O consultor Dan Schawbel vê o home office com olhar crítico. Em seu livro recém-lançado no Brasil "De volta para as conexões humanas", (Editora AlfaCon), o autor aborda como o distanciamento e uso de tecnologias também podem nos isolar e defende que é importante ter contato presencial com os parceiros de trabalho.
"Embora a tecnologia tenha potencializado o local de trabalho remoto, ela também pode ser uma barreira entre pessoas e equipes. É por isso que é importante usar a tecnologia e, quando for seguro fazê-lo, encontre-se pessoalmente porque nada substituirá isso", diz.
No entanto, Schawbel alerta que as empresas devem criar planos de retorno ao trabalho que incorporem precauções de segurança necessárias para que os funcionários se sintam protegidos. "A comunicação face a face permite que os trabalhadores criem confiança com mais rapidez e aprofundem suas relações de trabalho, que os ancoram à empresa, proporcionam um sentimento de pertencimento e impulsionam sua produtividade", comenta.

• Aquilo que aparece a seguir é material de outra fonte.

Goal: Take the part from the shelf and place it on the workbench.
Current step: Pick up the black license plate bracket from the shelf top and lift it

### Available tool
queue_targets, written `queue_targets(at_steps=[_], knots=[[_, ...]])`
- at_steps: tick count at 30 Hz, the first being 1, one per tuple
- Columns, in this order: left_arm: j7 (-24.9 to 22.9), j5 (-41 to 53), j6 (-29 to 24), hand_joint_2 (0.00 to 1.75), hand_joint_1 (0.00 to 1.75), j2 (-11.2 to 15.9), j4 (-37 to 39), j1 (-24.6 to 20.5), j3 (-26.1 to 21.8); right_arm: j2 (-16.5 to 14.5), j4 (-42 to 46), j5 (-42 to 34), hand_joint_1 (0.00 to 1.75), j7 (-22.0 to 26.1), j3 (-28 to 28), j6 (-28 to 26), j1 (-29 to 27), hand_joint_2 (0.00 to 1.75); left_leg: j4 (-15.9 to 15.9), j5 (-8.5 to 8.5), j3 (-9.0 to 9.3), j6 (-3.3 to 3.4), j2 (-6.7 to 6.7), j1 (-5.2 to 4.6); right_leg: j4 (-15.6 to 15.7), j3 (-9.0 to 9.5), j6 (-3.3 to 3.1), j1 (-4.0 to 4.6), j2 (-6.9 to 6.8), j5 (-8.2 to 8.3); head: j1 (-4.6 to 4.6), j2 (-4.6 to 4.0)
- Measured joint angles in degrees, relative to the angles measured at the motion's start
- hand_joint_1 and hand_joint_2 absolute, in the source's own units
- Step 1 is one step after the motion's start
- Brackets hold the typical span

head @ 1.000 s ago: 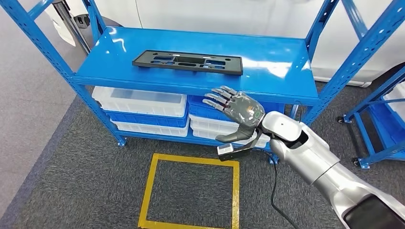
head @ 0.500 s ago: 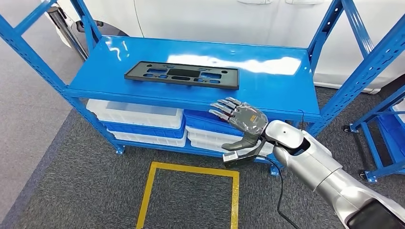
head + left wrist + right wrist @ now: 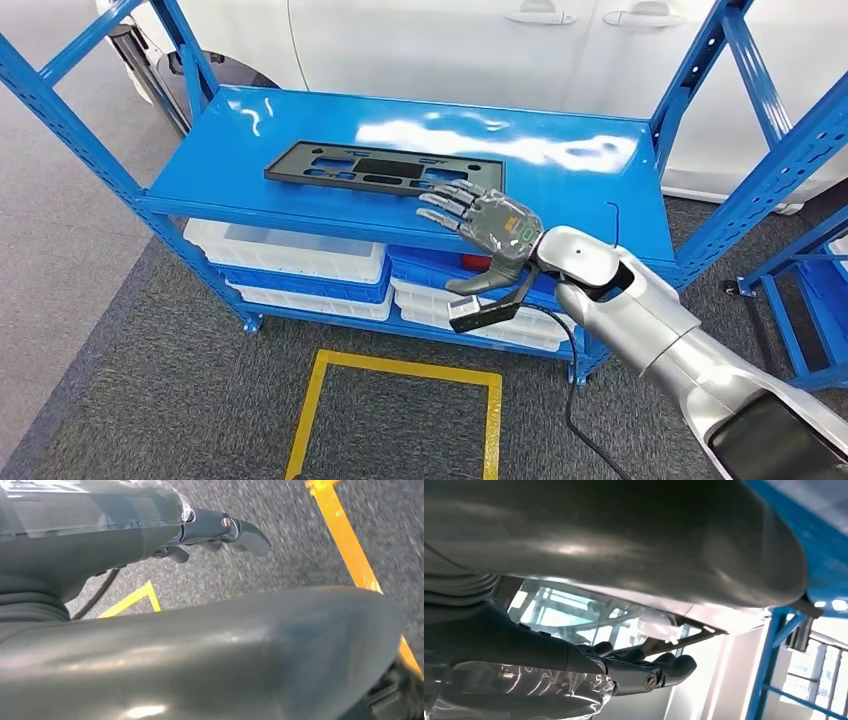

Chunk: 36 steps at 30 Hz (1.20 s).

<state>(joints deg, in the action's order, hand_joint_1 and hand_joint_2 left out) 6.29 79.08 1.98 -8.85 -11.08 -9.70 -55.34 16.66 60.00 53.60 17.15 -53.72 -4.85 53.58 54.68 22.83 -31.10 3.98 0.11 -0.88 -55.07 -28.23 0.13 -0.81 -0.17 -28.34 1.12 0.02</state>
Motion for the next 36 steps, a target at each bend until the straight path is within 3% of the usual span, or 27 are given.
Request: queue_targets(at_steps=[2,4,5,6,7,9,10,11,14,16,18,20,21,22,24,26,28,31,33,35,36], knots=[[0.1,0.0,-0.1,0.0,0.0,-0.1,0.0,-0.3,0.0,-0.1,0.1,0.0,0.0,0.0,0.1,0.0,1.3,0.0,-3.4,0.81,2.38,-0.61,-0.14,0.65,-3.7,-2.05,0.21,0.11,0.14,-1.72,-0.05,0.0],[0.2,0.0,0.0,0.0,0.0,-0.2,0.0,-0.2,0.0,-0.2,-0.1,-0.1,0.0,0.0,-0.2,0.1,1.4,0.0,-4.1,1.3,3.35,-1.22,-0.36,0.85,-11.0,-6.12,0.51,0.0,0.27,-4.01,-0.08,-0.01],[0.2,0.0,0.0,0.0,0.0,-0.3,0.0,-0.1,0.0,-0.2,-0.3,0.0,0.0,0.0,-0.4,0.1,1.0,0.0,-4.0,1.68,3.83,-1.47,-0.45,1.01,-13.8,-8.14,0.81,-0.14,0.29,-4.31,-0.08,-0.01],[0.2,0.0,0.0,0.0,0.0,-0.4,0.0,0.1,0.0,-0.2,-0.5,0.0,0.0,0.0,-0.7,0.1,0.8,0.0,-3.9,2.12,4.32,-1.74,-0.55,1.18,-15.0,-9.59,1.2,-0.36,0.3,-3.47,-0.09,-0.01],[0.1,0.0,0.0,0.0,0.0,-0.4,0.0,0.3,0.0,-0.2,-0.7,0.0,0.0,0.0,-0.9,0.1,0.7,0.0,-3.7,2.64,4.81,-2.05,-0.65,1.37,-14.0,-10.25,1.66,-0.67,0.27,-1.29,-0.09,-0.01],[0.1,0.0,0.1,0.0,0.0,-0.5,0.0,0.5,0.0,-0.2,-0.9,0.1,0.0,0.0,-1.1,0.0,1.0,0.0,-2.9,3.93,5.61,-2.81,-0.77,1.83,-7.5,-9.72,2.64,-1.27,0.18,4.91,-0.09,-0.02],[0.1,0.0,0.1,0.0,0.0,-0.5,0.0,0.5,0.1,-0.2,-1.0,0.2,0.0,0.0,-1.2,0.0,1.2,0.0,-2.3,4.59,5.7,-3.28,-0.77,2.01,-4.6,-9.35,2.84,-1.25,0.16,6.71,-0.1,-0.02],[0.1,0.0,0.1,0.0,0.0,-0.6,0.0,0.4,0.1,-0.2,-1.1,0.3,0.0,0.0,-1.3,-0.1,1.3,0.0,-1.6,5.18,5.42,-3.79,-0.75,2.09,-2.8,-9.1,2.46,-1.11,0.16,7.37,-0.09,-0.01],[0.1,0.2,0.2,0.0,0.0,-0.6,0.0,0.2,0.2,-0.4,-0.9,1.2,0.0,-0.5,-1.8,-0.1,1.5,0.0,0.1,6.69,4.57,-5.05,-0.58,2.09,-3.0,-9.3,0.32,-0.62,0.16,5.61,-0.07,-0.01],[0.1,0.3,0.3,0.0,0.0,-0.6,0.0,-0.2,0.3,-0.4,-0.5,1.8,0.0,-1.1,-1.9,0.0,2.2,0.0,2.2,7.85,3.96,-5.66,-0.44,2.18,-3.2,-8.89,-0.46,-0.84,0.27,4.97,-0.06,-0.01],[0.0,0.4,0.3,0.0,0.0,-0.6,0.0,-0.6,0.5,-0.4,-0.1,2.2,0.0,-1.5,-2.0,0.2,2.9,0.0,8.6,10.14,0.87,-6.16,-0.37,2.28,-2.9,-7.93,-0.87,-0.99,0.35,4.53,-0.06,-0.02],[-0.2,0.6,0.3,0.0,0.0,-0.6,0.0,-0.8,0.7,-0.5,0.0,2.5,0.0,-1.7,-2.4,0.4,3.0,0.0,16.3,12.22,-3.82,-6.4,-0.37,2.33,-2.8,-7.06,-1.04,-0.83,0.32,3.98,-0.06,-0.02],[-0.3,0.7,0.3,0.0,0.0,-0.6,0.0,-0.7,0.8,-0.7,0.0,2.5,0.0,-1.8,-2.7,0.6,3.1,0.0,18.2,11.96,-5.61,-6.28,-0.37,2.32,-2.7,-6.7,-1.1,-0.7,0.35,3.72,-0.06,-0.02],[-0.4,0.7,0.3,0.0,0.0,-0.6,0.0,-0.6,0.9,-0.9,0.0,2.5,0.0,-1.9,-2.9,0.8,3.3,0.0,17.9,10.48,-6.57,-5.97,-0.37,2.25,-2.7,-6.35,-1.13,-0.58,0.42,3.48,-0.06,-0.02],[-0.5,0.6,0.3,0.0,0.0,-0.6,0.0,-0.4,1.0,-1.7,0.0,2.3,0.0,-1.8,-3.4,1.3,4.5,0.0,11.7,4.62,-6.0,-4.79,-0.35,1.86,-2.7,-5.72,-1.07,-0.41,0.65,3.12,-0.05,-0.02],[-0.5,0.6,0.3,0.0,0.0,-0.5,0.0,-0.5,1.1,-2.5,0.0,1.7,0.0,-1.7,-3.9,2.0,5.7,0.0,5.5,0.65,-4.71,-3.53,-0.27,1.19,-2.5,-5.3,-0.72,-0.38,0.77,2.97,-0.07,-0.02],[-0.6,0.4,0.2,0.0,0.0,-0.4,0.0,-0.6,1.1,-2.9,0.1,1.2,0.0,-1.6,-4.5,2.3,6.3,0.0,3.1,0.6,-3.87,-2.93,-0.24,0.75,-2.3,-5.19,-0.03,-0.38,0.7,2.86,-0.06,-0.02],[-0.8,0.1,0.0,0.0,0.0,-0.4,0.0,-0.6,1.1,-3.5,0.4,0.6,0.0,-1.2,-5.0,2.2,7.5,0.0,1.5,0.66,-2.8,-2.61,-0.23,1.07,-3.2,-5.31,0.92,-0.22,0.43,1.85,-0.05,-0.02],[-1.0,0.0,-0.2,0.0,0.0,-0.5,0.0,-0.7,1.1,-3.9,0.6,0.3,0.0,-0.9,-5.4,2.2,8.3,0.0,1.0,0.58,-2.31,-2.26,-0.21,1.27,-8.5,-7.68,1.15,-0.21,0.38,-1.0,-0.05,-0.02],[-1.1,0.0,-0.2,0.0,0.0,-0.5,0.0,-0.8,1.1,-4.3,0.8,0.3,0.0,-0.9,-6.0,2.3,8.5,0.0,1.0,0.75,-2.1,-1.94,-0.26,1.14,-16.3,-11.72,1.32,-0.16,0.39,-3.99,-0.05,-0.02],[-1.2,-0.1,-0.2,0.0,0.0,-0.5,0.0,-0.8,1.1,-4.6,0.9,0.2,0.0,-0.9,-6.4,2.4,8.5,0.0,1.2,0.9,-1.99,-1.85,-0.33,1.05,-18.6,-13.14,1.36,-0.14,0.38,-4.18,-0.05,-0.02]])
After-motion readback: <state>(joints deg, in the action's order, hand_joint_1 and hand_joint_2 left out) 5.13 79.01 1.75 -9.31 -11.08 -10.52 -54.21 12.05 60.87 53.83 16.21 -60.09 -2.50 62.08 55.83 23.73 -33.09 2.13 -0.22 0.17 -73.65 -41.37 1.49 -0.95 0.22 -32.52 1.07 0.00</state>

Foi pensando nisso que a Gondim Albuquerque Negreiros Advogados trocou o prédio com estilo comercial padrão, por um imóvel com três andares que tem mais áreas abertas, janelas amplas e espaços destinados ao relaxamento e reuniões. Para o sócio Gustavo Albuquerque, esse movimento foi necessário para criar dinâmicas mais acolhedoras.
"O escritório não resistirá à comparação com o home office e não conseguirá se prestar a desempenhar seu novo papel se não for um grande ponto de encontro entre pessoas que trabalham para o atingimento de objetivos comuns", diz Albuquerque.
Enquanto isso, o escritório deu a seus colaboradores a escolha de voltar ou não ao trabalho. "Nossa política de retomada das atividades presenciais já está atrelada ao desejo de cada um, uma vez que não tivemos queda de desempenho com o trabalho realizado integralmente de forma remota", explica o sócio Gustavo Albuquerque.